*** Data to use Section Begins ***
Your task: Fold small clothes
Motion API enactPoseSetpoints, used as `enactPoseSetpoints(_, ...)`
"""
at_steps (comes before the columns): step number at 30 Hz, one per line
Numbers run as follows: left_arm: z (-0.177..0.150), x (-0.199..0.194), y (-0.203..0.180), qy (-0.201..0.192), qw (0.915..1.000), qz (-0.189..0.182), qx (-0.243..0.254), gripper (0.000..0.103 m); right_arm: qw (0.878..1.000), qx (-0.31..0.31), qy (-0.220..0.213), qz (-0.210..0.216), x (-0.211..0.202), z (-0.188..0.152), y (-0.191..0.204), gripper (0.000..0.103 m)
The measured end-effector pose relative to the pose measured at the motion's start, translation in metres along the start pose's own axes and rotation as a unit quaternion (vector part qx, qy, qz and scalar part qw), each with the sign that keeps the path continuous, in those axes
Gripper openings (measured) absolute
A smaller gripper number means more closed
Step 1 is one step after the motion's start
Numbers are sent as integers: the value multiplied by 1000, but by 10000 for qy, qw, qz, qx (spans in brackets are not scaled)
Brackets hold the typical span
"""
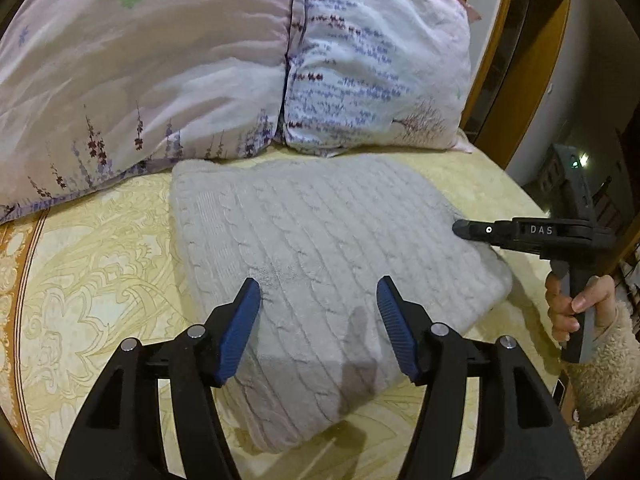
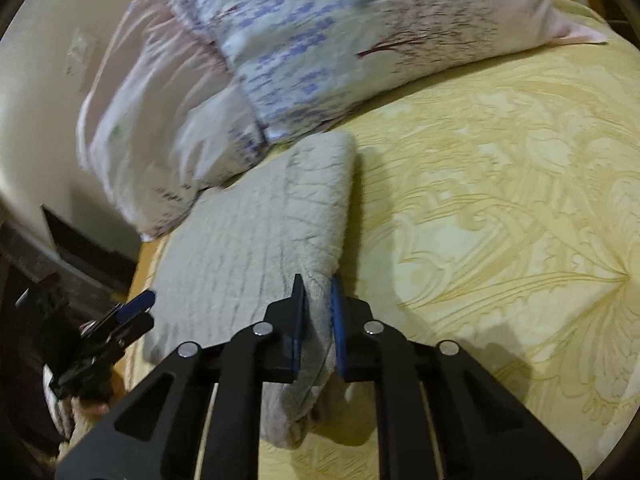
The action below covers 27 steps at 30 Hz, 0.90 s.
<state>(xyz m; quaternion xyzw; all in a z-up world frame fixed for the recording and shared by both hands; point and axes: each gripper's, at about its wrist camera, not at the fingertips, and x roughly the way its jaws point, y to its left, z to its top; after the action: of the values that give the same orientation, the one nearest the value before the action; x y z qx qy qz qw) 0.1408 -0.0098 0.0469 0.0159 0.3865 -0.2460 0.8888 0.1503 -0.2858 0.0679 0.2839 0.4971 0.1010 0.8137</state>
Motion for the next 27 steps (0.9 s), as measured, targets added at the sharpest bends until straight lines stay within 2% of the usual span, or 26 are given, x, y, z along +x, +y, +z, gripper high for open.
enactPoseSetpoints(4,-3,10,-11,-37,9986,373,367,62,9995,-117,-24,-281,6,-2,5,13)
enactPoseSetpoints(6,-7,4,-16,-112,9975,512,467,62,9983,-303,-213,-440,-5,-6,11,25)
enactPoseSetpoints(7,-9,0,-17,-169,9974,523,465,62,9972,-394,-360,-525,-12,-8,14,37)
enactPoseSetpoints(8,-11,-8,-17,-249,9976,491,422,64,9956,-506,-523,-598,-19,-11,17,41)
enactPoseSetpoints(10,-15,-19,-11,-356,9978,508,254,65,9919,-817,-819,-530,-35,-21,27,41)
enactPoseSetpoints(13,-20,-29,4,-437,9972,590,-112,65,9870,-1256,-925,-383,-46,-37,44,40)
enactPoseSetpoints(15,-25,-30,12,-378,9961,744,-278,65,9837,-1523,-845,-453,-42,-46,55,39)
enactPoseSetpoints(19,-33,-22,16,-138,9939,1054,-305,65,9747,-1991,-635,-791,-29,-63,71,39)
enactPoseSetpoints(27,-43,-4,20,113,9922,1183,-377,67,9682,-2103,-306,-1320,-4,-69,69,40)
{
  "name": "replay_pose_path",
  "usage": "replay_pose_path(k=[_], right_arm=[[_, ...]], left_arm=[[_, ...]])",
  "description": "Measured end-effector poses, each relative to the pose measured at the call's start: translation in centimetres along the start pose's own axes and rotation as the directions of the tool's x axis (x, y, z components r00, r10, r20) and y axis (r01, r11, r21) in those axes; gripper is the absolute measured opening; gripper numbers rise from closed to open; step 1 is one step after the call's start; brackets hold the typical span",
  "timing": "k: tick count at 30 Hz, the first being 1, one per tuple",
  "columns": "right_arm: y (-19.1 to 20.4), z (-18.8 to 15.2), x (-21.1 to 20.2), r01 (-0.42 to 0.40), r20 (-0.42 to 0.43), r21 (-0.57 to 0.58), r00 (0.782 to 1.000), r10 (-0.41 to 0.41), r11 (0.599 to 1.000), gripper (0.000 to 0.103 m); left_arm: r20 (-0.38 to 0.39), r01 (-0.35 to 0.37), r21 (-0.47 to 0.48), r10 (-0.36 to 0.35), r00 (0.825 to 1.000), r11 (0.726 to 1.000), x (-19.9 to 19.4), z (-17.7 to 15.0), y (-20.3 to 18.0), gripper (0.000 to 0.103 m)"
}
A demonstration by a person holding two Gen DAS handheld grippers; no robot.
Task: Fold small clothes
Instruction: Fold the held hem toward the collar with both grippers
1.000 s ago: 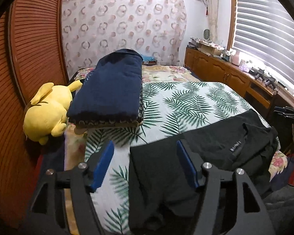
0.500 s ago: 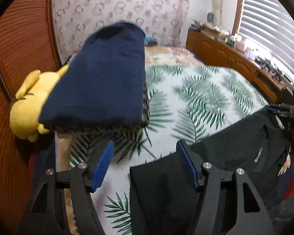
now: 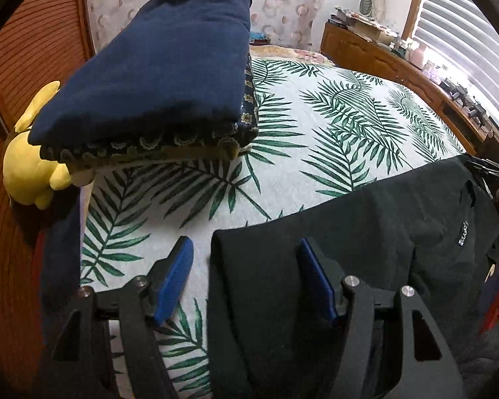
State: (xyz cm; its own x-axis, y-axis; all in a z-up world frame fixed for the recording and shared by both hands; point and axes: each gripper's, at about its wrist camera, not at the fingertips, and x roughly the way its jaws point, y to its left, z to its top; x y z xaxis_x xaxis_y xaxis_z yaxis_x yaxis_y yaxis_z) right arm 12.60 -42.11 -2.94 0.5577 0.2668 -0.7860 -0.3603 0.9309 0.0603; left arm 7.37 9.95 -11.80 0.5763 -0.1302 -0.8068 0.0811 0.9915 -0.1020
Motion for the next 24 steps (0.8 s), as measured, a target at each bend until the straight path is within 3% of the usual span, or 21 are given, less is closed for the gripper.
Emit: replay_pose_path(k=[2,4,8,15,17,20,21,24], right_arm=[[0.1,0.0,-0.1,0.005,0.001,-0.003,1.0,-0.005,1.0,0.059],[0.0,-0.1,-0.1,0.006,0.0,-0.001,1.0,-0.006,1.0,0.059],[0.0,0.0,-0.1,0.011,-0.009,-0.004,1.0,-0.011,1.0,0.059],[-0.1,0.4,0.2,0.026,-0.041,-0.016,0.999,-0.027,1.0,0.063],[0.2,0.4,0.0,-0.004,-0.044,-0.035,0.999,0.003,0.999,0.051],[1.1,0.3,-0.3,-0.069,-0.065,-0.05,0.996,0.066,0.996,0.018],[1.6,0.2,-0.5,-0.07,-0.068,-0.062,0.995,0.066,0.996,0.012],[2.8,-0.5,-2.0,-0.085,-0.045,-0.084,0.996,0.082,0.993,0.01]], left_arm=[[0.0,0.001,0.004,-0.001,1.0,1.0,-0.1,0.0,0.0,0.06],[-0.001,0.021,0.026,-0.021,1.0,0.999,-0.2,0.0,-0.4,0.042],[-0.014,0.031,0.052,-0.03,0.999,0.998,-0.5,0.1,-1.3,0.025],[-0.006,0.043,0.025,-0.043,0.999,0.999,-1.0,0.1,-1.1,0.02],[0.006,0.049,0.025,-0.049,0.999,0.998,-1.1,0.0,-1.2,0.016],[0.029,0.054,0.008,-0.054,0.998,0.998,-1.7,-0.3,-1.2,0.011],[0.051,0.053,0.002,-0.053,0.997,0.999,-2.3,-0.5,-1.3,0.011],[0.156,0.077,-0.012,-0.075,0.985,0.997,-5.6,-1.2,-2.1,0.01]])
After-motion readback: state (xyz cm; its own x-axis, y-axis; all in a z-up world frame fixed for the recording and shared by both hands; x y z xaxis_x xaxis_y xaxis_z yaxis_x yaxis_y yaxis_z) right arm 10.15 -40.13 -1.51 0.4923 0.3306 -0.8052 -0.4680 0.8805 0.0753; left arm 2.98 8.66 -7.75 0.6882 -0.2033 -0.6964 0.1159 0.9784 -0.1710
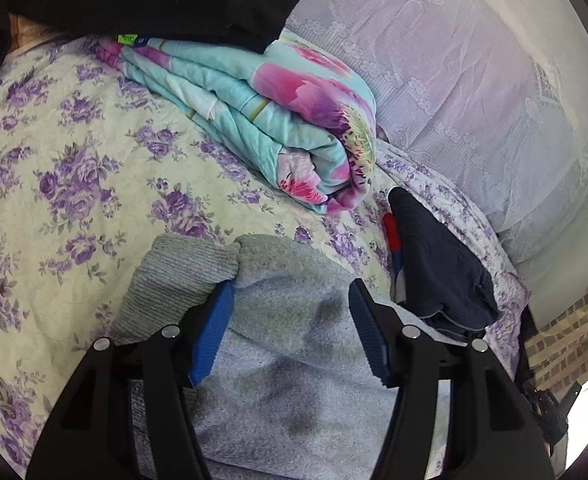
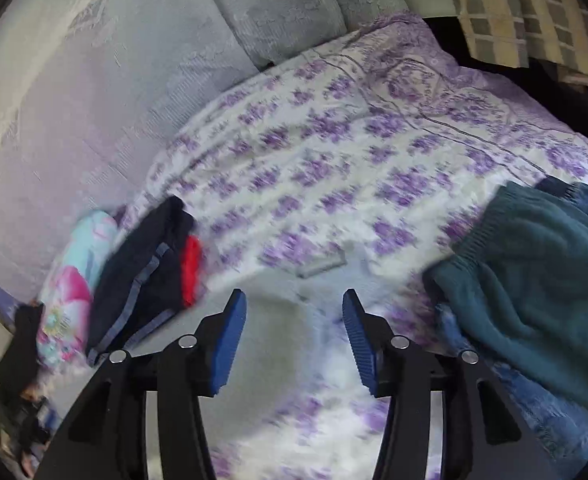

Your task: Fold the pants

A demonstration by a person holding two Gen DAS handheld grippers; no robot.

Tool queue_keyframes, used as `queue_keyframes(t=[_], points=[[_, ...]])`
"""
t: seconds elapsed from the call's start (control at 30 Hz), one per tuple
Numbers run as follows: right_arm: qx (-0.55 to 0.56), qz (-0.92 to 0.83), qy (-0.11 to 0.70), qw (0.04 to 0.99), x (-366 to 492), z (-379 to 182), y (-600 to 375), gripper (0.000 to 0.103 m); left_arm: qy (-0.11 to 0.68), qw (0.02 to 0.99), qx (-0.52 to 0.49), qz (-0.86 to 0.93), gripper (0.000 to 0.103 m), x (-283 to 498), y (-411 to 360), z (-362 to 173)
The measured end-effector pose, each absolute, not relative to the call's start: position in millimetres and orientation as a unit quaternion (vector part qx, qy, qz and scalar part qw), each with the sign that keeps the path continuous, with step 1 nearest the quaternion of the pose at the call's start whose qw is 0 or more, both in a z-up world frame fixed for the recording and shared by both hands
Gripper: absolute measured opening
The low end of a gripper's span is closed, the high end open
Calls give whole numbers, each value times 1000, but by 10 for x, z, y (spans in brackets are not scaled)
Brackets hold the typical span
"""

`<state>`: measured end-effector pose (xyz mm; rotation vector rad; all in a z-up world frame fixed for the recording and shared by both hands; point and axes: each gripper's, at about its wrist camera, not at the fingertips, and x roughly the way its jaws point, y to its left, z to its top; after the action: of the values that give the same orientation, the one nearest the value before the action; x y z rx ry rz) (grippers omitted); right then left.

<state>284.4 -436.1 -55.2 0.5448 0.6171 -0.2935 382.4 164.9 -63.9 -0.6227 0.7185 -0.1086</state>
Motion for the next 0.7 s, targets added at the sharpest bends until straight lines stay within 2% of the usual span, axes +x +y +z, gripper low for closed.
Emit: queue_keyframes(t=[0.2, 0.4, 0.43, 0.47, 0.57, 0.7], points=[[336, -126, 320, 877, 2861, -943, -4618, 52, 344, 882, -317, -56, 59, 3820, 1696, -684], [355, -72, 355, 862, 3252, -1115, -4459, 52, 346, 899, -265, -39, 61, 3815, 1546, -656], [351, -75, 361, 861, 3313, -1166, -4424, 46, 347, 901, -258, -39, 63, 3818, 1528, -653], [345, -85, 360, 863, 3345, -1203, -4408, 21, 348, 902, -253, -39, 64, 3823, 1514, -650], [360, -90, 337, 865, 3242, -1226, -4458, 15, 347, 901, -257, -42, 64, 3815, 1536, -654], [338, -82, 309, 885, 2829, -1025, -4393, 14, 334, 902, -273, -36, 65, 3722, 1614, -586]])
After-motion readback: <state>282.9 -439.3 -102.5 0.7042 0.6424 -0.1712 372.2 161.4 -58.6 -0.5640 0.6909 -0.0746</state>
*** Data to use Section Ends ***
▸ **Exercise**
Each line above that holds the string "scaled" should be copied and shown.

▸ **Written answer**
Numbers are sent as integers: the value multiplied by 1000, but by 10000 for qy, qw, qz, qx (spans in brackets are not scaled)
Calls give whole numbers, each value times 1000, but by 10 for x, z, y (spans in brackets are not scaled)

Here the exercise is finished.